» **Task objective**
Every line of the listing should be retyped exactly, but none of the pictures should be.

» **Collected material**
═══

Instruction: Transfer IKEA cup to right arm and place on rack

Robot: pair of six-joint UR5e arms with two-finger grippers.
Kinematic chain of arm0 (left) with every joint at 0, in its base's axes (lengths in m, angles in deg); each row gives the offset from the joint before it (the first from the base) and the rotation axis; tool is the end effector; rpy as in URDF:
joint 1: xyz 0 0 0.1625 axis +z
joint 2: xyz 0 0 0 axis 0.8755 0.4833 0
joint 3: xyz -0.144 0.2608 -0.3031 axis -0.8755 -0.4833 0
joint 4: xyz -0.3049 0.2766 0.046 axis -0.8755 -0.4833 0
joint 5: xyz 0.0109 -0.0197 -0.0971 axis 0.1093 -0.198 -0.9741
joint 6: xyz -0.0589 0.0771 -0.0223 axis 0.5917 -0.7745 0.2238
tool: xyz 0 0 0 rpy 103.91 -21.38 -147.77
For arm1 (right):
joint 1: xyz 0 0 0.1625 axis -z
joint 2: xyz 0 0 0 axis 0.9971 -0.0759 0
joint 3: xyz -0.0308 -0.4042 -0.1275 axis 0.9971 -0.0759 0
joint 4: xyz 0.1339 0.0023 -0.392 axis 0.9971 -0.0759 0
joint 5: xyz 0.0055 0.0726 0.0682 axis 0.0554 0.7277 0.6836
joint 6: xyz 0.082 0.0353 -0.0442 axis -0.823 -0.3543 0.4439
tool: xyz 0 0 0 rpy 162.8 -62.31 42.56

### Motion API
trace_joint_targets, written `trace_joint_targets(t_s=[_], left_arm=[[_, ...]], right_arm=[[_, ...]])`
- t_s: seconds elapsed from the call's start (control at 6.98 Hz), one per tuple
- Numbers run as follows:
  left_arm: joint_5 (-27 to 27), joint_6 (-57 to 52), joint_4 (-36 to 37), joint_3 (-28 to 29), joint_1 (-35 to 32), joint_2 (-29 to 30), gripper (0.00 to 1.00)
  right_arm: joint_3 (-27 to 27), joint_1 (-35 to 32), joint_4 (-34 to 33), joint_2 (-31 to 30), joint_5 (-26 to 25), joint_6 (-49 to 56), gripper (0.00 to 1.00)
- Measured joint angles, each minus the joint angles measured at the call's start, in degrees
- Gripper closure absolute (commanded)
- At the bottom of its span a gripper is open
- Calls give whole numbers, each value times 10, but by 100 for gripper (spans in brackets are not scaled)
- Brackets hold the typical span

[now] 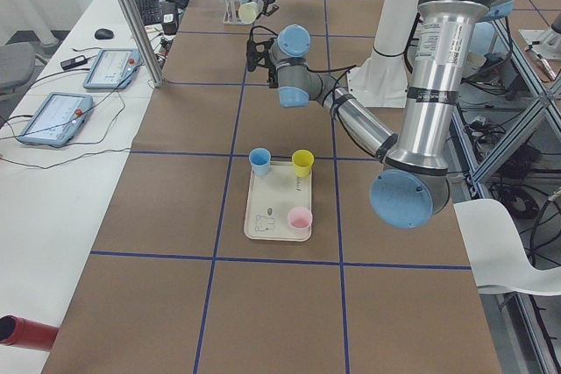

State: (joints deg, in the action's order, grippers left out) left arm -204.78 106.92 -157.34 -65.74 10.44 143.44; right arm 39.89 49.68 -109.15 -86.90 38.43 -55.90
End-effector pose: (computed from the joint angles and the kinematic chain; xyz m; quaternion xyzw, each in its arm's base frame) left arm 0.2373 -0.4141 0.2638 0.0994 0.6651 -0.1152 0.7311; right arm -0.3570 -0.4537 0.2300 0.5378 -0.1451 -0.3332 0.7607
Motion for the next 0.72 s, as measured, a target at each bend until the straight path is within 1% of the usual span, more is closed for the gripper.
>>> trace_joint_targets(t_s=[0.29,0.57,0.72], left_arm=[[1,-5,0,-6,0,-4,0],[4,-6,0,-7,0,-5,0],[5,-6,0,-7,0,-5,0]], right_arm=[[6,-47,-21,-67,-15,97,100],[15,-81,-22,-135,-40,222,100],[18,-99,-22,-156,-44,287,100]])
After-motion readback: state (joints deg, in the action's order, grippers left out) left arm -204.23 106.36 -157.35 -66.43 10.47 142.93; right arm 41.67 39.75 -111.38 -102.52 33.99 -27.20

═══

» **Result below**
Instruction: Transfer IKEA cup to right arm and place on rack

Robot: pair of six-joint UR5e arms with two-finger grippers.
Kinematic chain of arm0 (left) with every joint at 0, in its base's axes (lengths in m, angles in deg); each row gives the offset from the joint before it (the first from the base) and the rotation axis; tool is the end effector; rpy as in URDF:
joint 1: xyz 0 0 0.1625 axis +z
joint 2: xyz 0 0 0 axis 0.8755 0.4833 0
joint 3: xyz -0.144 0.2608 -0.3031 axis -0.8755 -0.4833 0
joint 4: xyz -0.3049 0.2766 0.046 axis -0.8755 -0.4833 0
joint 5: xyz 0.0109 -0.0197 -0.0971 axis 0.1093 -0.198 -0.9741
joint 6: xyz -0.0589 0.0771 -0.0223 axis 0.5917 -0.7745 0.2238
tool: xyz 0 0 0 rpy 103.91 -21.38 -147.77
For arm1 (right):
joint 1: xyz 0 0 0.1625 axis -z
joint 2: xyz 0 0 0 axis 0.9971 -0.0759 0
joint 3: xyz -0.0308 -0.4042 -0.1275 axis 0.9971 -0.0759 0
joint 4: xyz 0.1339 0.0023 -0.392 axis 0.9971 -0.0759 0
joint 5: xyz 0.0055 0.0726 0.0682 axis 0.0554 0.7277 0.6836
joint 6: xyz 0.082 0.0353 -0.0442 axis -0.823 -0.3543 0.4439
tool: xyz 0 0 0 rpy 162.8 -62.31 42.56

### Motion API
trace_joint_targets, written `trace_joint_targets(t_s=[_], left_arm=[[_, ...]], right_arm=[[_, ...]])`
- t_s: seconds elapsed from the call's start (control at 6.98 Hz), one per tuple
- Numbers run as follows:
  left_arm: joint_5 (-27 to 27), joint_6 (-57 to 52), joint_4 (-36 to 37), joint_3 (-28 to 29), joint_1 (-35 to 32), joint_2 (-29 to 30), gripper (0.00 to 1.00)
  right_arm: joint_3 (-27 to 27), joint_1 (-35 to 32), joint_4 (-34 to 33), joint_2 (-31 to 30), joint_5 (-26 to 25), joint_6 (-49 to 56), gripper (0.00 to 1.00)
- Measured joint angles, each minus the joint angles measured at the call's start, in degrees
- Gripper closure absolute (commanded)
- At the bottom of its span a gripper is open
- Calls give whole numbers, each value times 10, but by 100 for gripper (spans in brackets are not scaled)
- Brackets hold the typical span

[now] 

State: (joints deg, in the action's order, grippers left out) left arm -204.78 106.92 -157.34 -65.74 10.44 143.44; right arm 39.89 49.68 -109.15 -86.90 38.43 -55.90
End-effector pose: (computed from the joint angles and the kinematic chain; xyz m; quaternion xyzw, each in its arm's base frame) left arm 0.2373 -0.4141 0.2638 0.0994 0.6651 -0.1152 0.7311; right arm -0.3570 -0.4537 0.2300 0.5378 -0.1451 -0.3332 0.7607
Motion for the next 0.72 s, as measured, a target at each bend until the straight path is within 1% of the usual span, more is closed for the gripper.
>>> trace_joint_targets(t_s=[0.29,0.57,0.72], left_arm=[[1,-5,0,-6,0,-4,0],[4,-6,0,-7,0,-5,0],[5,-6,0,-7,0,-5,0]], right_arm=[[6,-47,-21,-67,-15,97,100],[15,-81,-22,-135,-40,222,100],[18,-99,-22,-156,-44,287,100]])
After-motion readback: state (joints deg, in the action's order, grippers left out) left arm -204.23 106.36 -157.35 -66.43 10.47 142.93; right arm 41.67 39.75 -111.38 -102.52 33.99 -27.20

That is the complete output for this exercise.